A web crawler (also referred to as a web spider, a web robot or a web scutter) is a program or automated script which attempts to browse the World Wide Web in a methodical, automated manner. Web crawlers are often used for indexing the pages, for purposes such as updating a database of a search engine. Other purposes may include automating maintenance tasks on a website, such as checking links or validating Hypertext Markup Language (HTML) code.
A web crawler typically starts with a hard coded or otherwise obtained list of resource identifiers such as Uniform Resource Identifiers (URIs) or Uniform Resource Locators (URLs), the list initially called the seeds. Upon visiting each URI, the crawler identifies all hyperlinks in the page indicated by the URI and adds them to the initial list of URIs to visit. The added URIs are then visited according to a set of policies, and the process continues recursively. Within each visited page, the text or HTML content of the page is discovered and optionally further processed, for example parsed and indexed.
However, there are scenarios that restrict or disallow the access and activity of a web crawler. One such scenario is the existence of dynamic web pages, to which no link exists. This situation may occur, for example, when a user presses a “Submit” button after filling in a form, or in Web 2.0 applications which create links by executing scripts or other programming units such as JavaScript, or other situations in which URIs are created on-the-fly.

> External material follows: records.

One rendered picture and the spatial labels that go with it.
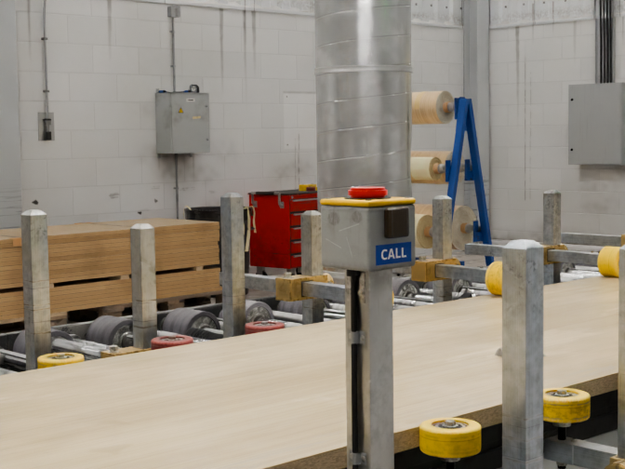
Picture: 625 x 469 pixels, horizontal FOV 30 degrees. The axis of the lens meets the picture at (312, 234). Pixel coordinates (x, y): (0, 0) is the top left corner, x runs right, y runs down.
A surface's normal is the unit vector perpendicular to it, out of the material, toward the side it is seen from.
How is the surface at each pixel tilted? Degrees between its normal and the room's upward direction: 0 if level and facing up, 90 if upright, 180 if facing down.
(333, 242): 90
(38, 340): 90
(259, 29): 90
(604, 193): 90
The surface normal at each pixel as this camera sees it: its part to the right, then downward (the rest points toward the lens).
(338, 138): -0.62, 0.07
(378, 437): 0.69, 0.05
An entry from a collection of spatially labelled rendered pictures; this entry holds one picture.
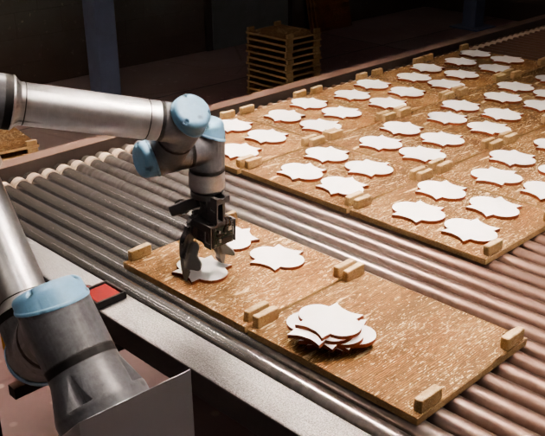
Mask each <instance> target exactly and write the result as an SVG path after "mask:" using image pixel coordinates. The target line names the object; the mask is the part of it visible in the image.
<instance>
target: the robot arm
mask: <svg viewBox="0 0 545 436"><path fill-rule="evenodd" d="M210 115H211V113H210V110H209V107H208V104H207V103H206V102H205V101H204V100H203V99H202V98H200V97H199V96H197V95H194V94H191V93H186V94H183V95H181V96H179V97H178V98H176V99H175V100H174V101H173V102H169V101H162V100H154V99H143V98H137V97H130V96H124V95H117V94H111V93H99V92H93V91H87V90H80V89H73V88H67V87H55V86H49V85H43V84H36V83H29V82H23V81H20V80H19V79H18V78H17V77H16V76H15V75H14V74H4V73H0V129H2V130H10V129H12V128H13V127H14V126H16V125H23V126H30V127H38V128H46V129H54V130H62V131H76V132H84V133H92V134H99V135H107V136H114V137H122V138H137V139H144V140H143V141H139V142H137V143H135V144H134V146H133V149H132V159H133V163H134V166H135V168H136V170H137V172H138V174H139V175H140V176H142V177H145V178H149V177H154V176H161V175H166V174H169V173H173V172H177V171H180V170H186V169H189V188H190V195H191V198H189V199H187V200H185V199H179V200H177V201H176V202H175V203H174V204H173V205H171V206H169V211H170V214H171V216H176V215H186V214H187V213H188V212H189V211H190V210H192V209H195V208H199V207H200V208H199V209H196V210H193V211H192V215H189V219H188V220H187V221H186V223H187V225H185V226H184V230H183V233H182V235H181V238H180V243H179V256H180V261H181V268H182V273H183V278H184V280H186V281H188V278H189V274H190V271H189V270H194V271H200V270H201V268H202V262H201V260H200V259H199V257H198V253H199V248H200V247H199V243H198V242H196V241H194V238H195V239H197V240H199V241H200V242H202V244H204V246H205V247H206V248H207V249H209V250H212V248H213V249H214V251H215V257H216V258H217V260H218V261H219V262H221V263H224V261H225V257H226V254H227V255H233V256H234V255H235V252H234V250H233V248H231V247H230V246H229V245H228V244H227V243H229V242H230V241H233V240H235V224H236V218H233V217H232V216H230V215H227V214H225V203H226V202H230V195H228V194H226V193H224V188H225V142H226V139H225V128H224V123H223V121H222V120H221V119H218V118H217V117H215V116H210ZM1 164H2V158H1V156H0V166H1ZM0 334H1V336H2V338H3V341H4V344H5V348H4V359H5V362H6V365H7V367H8V369H9V371H10V373H11V374H12V375H13V376H14V377H15V378H16V379H17V380H18V381H20V382H23V383H25V384H28V385H30V386H37V387H42V386H47V385H49V387H50V390H51V396H52V404H53V411H54V424H55V429H56V431H57V433H58V434H59V436H62V435H64V434H65V433H66V432H68V431H69V430H70V429H71V428H72V427H74V426H75V425H76V424H78V423H79V422H81V421H83V420H85V419H87V418H89V417H91V416H93V415H95V414H98V413H100V412H102V411H104V410H106V409H108V408H109V407H112V406H114V405H116V404H119V403H120V402H122V401H125V400H127V399H129V398H131V397H132V396H134V395H137V394H140V393H142V392H144V391H145V390H147V389H149V387H148V385H147V383H146V381H145V380H144V378H143V377H142V376H141V375H140V374H139V373H138V372H137V371H136V370H135V369H134V368H133V367H132V366H131V365H130V364H129V363H128V362H127V361H126V360H125V359H124V358H123V357H122V356H121V355H120V354H119V352H118V350H117V348H116V346H115V344H114V342H113V340H112V338H111V336H110V334H109V332H108V330H107V328H106V325H105V323H104V321H103V319H102V317H101V315H100V314H99V311H98V309H97V307H96V305H95V303H94V302H93V299H92V297H91V295H90V291H89V289H88V288H87V287H86V286H85V284H84V282H83V280H82V278H81V277H80V276H78V275H75V274H70V275H66V276H63V277H59V278H58V279H53V280H50V281H49V282H45V280H44V278H43V276H42V273H41V270H40V268H39V266H38V264H37V262H36V260H35V256H34V255H33V253H32V250H31V248H30V246H29V243H28V241H27V238H26V236H25V234H24V232H23V230H22V226H21V224H20V222H19V220H18V218H17V216H16V212H15V210H14V208H13V206H12V204H11V201H10V199H9V196H8V194H7V192H6V189H5V187H4V186H3V182H2V180H1V178H0Z"/></svg>
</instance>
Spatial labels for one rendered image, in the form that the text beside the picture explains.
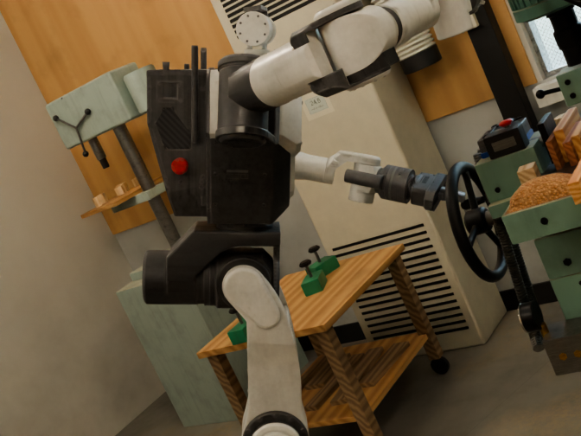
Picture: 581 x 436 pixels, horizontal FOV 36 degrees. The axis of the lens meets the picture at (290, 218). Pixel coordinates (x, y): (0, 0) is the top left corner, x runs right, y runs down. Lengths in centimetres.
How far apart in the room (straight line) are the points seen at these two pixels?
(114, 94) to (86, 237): 111
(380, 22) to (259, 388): 85
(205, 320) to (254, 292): 200
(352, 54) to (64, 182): 346
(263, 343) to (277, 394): 13
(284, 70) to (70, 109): 267
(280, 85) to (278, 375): 69
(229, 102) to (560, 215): 63
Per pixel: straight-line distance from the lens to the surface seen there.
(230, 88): 156
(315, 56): 139
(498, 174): 195
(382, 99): 337
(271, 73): 146
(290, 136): 171
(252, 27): 177
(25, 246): 448
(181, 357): 400
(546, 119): 195
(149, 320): 401
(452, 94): 355
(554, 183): 171
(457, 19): 158
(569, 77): 194
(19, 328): 437
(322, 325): 284
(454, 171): 205
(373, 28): 138
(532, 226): 172
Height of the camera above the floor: 135
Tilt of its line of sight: 10 degrees down
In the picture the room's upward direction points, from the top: 25 degrees counter-clockwise

Further, the content of such pages, but also of other pages accessible by a regular link e.g., a hyperlink, may not always be pure text or HTML, but can rather contain non-HTML content, such as JavaScript, Flex, or Silverlight code embedded in the HTML, or any other technology that creates non-HTML content. Web crawlers are thus unable to parse, identify and make use of the content of such web pages.
These situations of dynamically constructed web pages is common for example in portal applications which usually rely on dynamic content rendering. Such content might be unreachable for typical web crawlers because navigation from one portal page to another is not realized through hyperlinks but rather comes as a result of execution of an application's internal logic. For example, such application can be used for enabling department members to view user information of all other department members. The application can be required to expose the user information to internal search engines so that these pages can later be searched. However, the links to such pages, as well as the contents of each such page are constructed dynamically and can thus not be reached and indexes by a web crawler.
There is thus a need for a method and apparatus for enabling a web crawler to reach dynamic web pages, and to index the contents of such web pages.